Three Days in Rome Itinerary: Day One
Start your first day in Rome at a local café. Drink espresso and try pastries.
Tour the Colosseum & Visit the Roman Forum
The Colosseum is one of Rome’s most visited attractions for a reason. It’s pretty cool! It is the largest amphitheater ever built.
It was constructed in AD 80 by the Roman empire for the purpose of displaying gladiatorial battles, public spectacles, executions, re-enactments and theatrical dramas.
You’ll learn more about it on your tour! Before your tour, make sure to stop at the Ponte Degli Annibaldi for fantastic photos of the Colosseum.
I recommend visiting the Colosseum with an organized tour because it will save you time, energy and provide a significantly more enriching experience.
Those who don’t book a “skip-the-line” tour will be at the mercy of a long line in the hot sun and a crowded space once you finally get inside.
This is especially true during the summertime when tourism is at its peak.
Your Colosseum tour will usually also include access to the Roman Forum across the street.
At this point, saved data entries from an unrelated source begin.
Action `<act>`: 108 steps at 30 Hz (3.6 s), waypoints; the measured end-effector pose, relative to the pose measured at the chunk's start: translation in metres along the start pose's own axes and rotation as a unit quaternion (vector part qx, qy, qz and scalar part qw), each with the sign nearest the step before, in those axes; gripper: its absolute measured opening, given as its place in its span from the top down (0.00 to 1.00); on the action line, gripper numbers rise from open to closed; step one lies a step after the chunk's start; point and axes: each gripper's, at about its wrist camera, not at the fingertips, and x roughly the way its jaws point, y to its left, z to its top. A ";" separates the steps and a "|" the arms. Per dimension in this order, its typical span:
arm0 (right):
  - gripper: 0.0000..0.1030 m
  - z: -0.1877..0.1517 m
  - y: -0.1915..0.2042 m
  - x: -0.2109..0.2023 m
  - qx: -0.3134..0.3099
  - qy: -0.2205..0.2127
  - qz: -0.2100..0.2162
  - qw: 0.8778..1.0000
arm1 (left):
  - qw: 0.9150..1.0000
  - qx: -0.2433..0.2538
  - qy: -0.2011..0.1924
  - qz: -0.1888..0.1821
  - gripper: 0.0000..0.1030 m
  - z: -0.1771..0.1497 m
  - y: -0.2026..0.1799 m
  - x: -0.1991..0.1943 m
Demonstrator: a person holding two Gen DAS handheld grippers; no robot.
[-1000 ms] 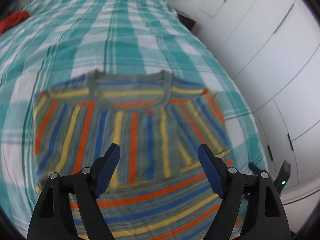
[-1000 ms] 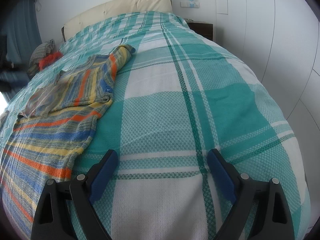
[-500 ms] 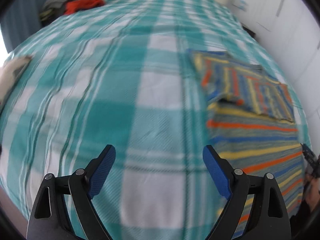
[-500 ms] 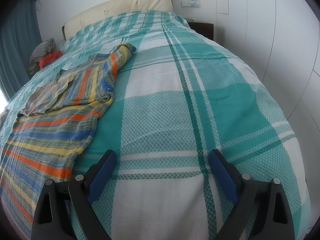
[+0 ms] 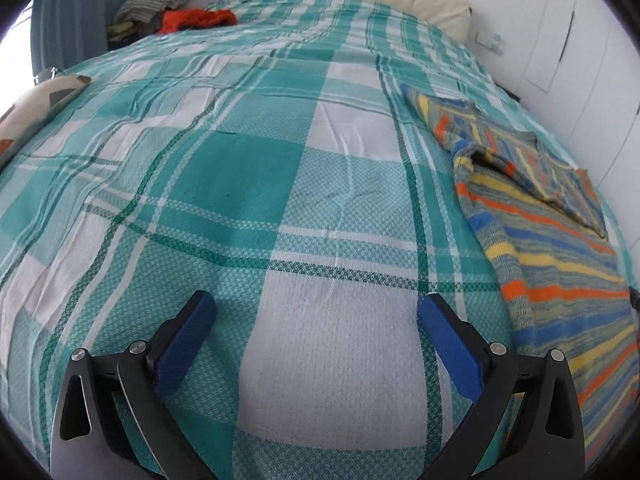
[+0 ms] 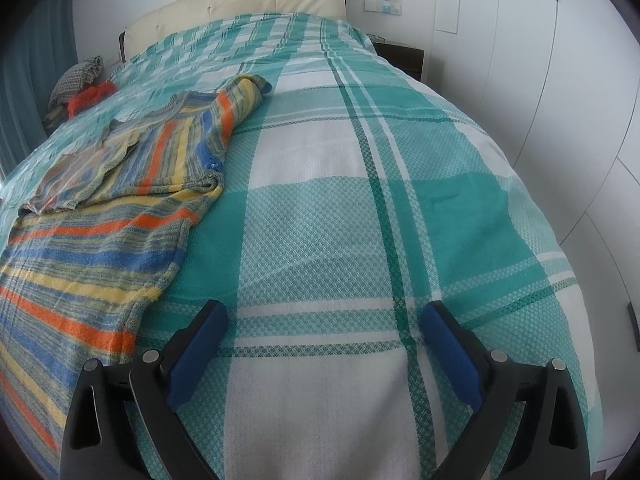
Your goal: Fold small clothes
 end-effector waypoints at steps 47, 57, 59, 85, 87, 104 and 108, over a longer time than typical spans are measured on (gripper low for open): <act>0.03 0.000 -0.001 0.005 0.001 -0.003 -0.003 1.000 | 1.000 0.017 -0.003 0.020 0.00 -0.001 -0.005 0.009; 0.03 0.000 -0.001 0.004 0.001 -0.003 -0.003 1.000 | 1.000 0.017 -0.003 0.020 0.00 -0.001 -0.005 0.009; 0.03 0.000 -0.001 0.005 0.001 -0.003 -0.003 1.000 | 1.000 0.017 -0.003 0.020 0.00 -0.001 -0.005 0.009; 0.05 -0.017 -0.023 -0.096 0.062 0.125 0.165 0.976 | 0.974 0.026 0.195 -0.115 0.05 -0.061 -0.045 -0.061; 0.06 -0.036 -0.018 -0.108 0.076 0.172 0.192 0.963 | 0.971 0.040 0.204 -0.113 0.11 -0.067 -0.053 -0.064; 0.84 -0.104 0.041 -0.082 0.029 0.326 0.199 0.924 | 0.965 0.025 0.242 -0.102 0.93 -0.082 -0.036 -0.068; 0.93 -0.098 0.034 -0.096 0.048 0.305 0.204 0.929 | 0.962 0.011 0.242 -0.123 0.96 -0.081 -0.026 -0.082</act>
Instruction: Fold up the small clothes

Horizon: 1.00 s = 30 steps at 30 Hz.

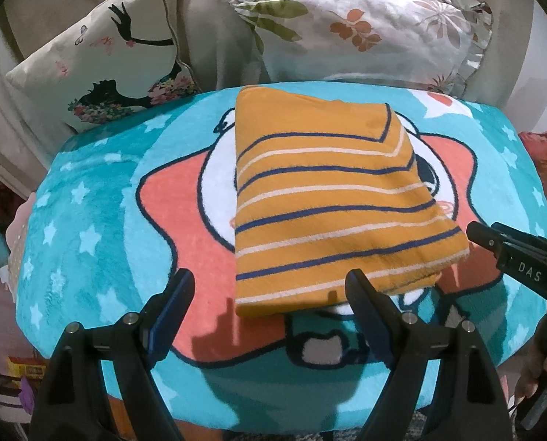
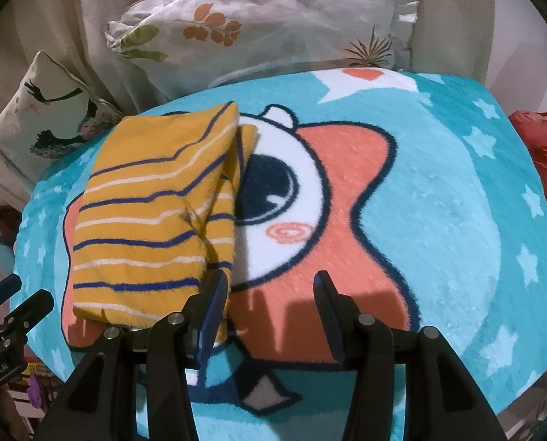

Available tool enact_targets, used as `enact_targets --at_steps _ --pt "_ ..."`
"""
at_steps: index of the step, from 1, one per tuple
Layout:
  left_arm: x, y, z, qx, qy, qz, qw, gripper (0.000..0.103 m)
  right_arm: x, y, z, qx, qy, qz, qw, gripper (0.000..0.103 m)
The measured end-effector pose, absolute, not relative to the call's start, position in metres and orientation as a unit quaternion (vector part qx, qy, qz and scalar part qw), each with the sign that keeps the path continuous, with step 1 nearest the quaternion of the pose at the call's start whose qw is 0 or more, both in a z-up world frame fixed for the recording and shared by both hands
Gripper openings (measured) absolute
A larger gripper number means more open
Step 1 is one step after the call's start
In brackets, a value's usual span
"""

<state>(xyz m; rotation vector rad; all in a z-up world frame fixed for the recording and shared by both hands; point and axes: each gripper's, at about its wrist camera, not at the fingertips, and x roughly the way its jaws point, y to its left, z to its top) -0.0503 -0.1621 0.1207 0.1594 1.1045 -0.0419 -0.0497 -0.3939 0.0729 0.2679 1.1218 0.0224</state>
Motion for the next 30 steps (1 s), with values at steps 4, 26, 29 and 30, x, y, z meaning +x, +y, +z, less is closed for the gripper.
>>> enact_targets --at_steps 4,26,29,30 --pt "-0.054 -0.163 0.122 0.078 0.523 -0.02 0.849 0.083 -0.054 -0.398 0.072 0.133 0.53 0.007 0.838 0.053" --pt "-0.077 -0.158 0.117 0.067 0.533 -0.011 0.844 0.083 -0.072 -0.387 0.071 0.121 0.534 0.015 0.836 0.056" --pt "-0.081 -0.157 0.116 0.066 0.534 -0.016 0.843 0.083 -0.076 -0.388 0.072 0.12 0.534 0.011 0.837 0.056" --pt "-0.082 -0.157 0.116 0.066 0.533 -0.017 0.843 0.083 -0.077 -0.388 0.072 0.121 0.534 0.01 0.837 0.056"
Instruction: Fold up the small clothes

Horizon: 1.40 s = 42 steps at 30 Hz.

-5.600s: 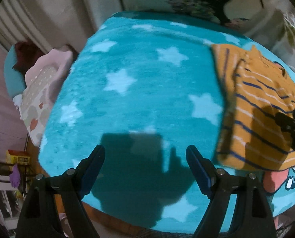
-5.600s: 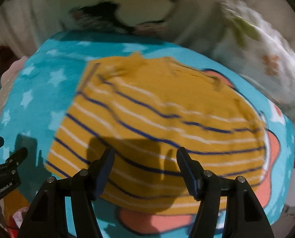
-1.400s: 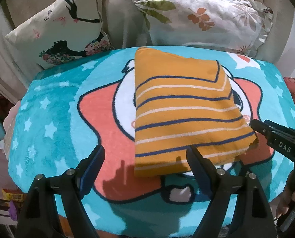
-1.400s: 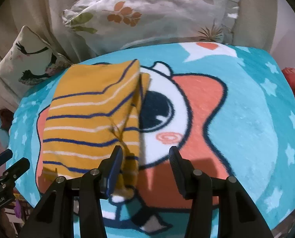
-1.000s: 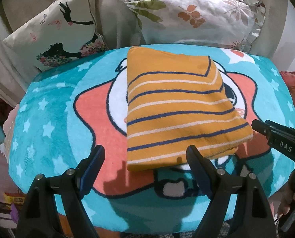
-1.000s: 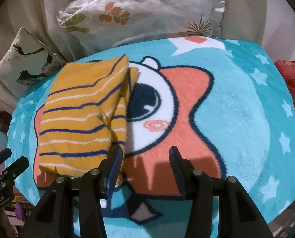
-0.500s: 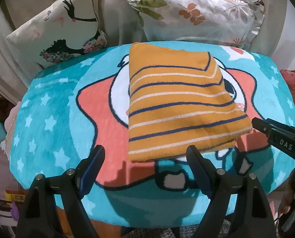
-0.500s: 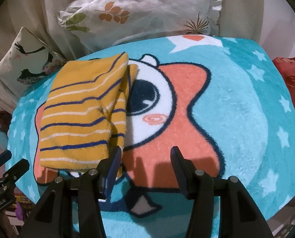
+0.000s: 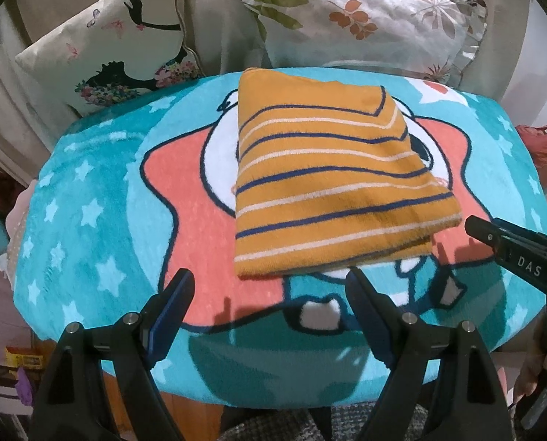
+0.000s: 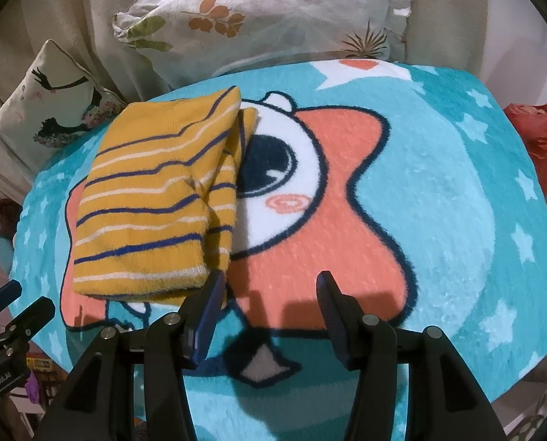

You’ll get a radio and headphones, so that you can hear your guide clearly no matter how large the group or how far you stray.
Pro Tip: Bring your own headphones! The ones they provide can be cheapy and uncomfortable in your ears.
After a few hours, you’ll be wishing you had your own.
If you’re not yet convinced about the organized tour idea, find more information about Italy’s top organized tours here.
We did the Colosseum tour that included access to the underground chambers.
We had a really positive overall experience.
Going with that tour allowed us to skip the line, but also allowed us to visit the Gladiators Arena, the underground and a few upper level floors (not permitted to general public). It was never crowded, and we had plenty of cool photo opportunities.
Most of the tours are about 4 hours, so you’ll be exhausted and starving after.
The Piazza Novona
Just as the lighting is softening, and the sun is preparing to set, make your way to the Piazza Novona. See the Palazzo Pamphilj and the Fiumi Fountain.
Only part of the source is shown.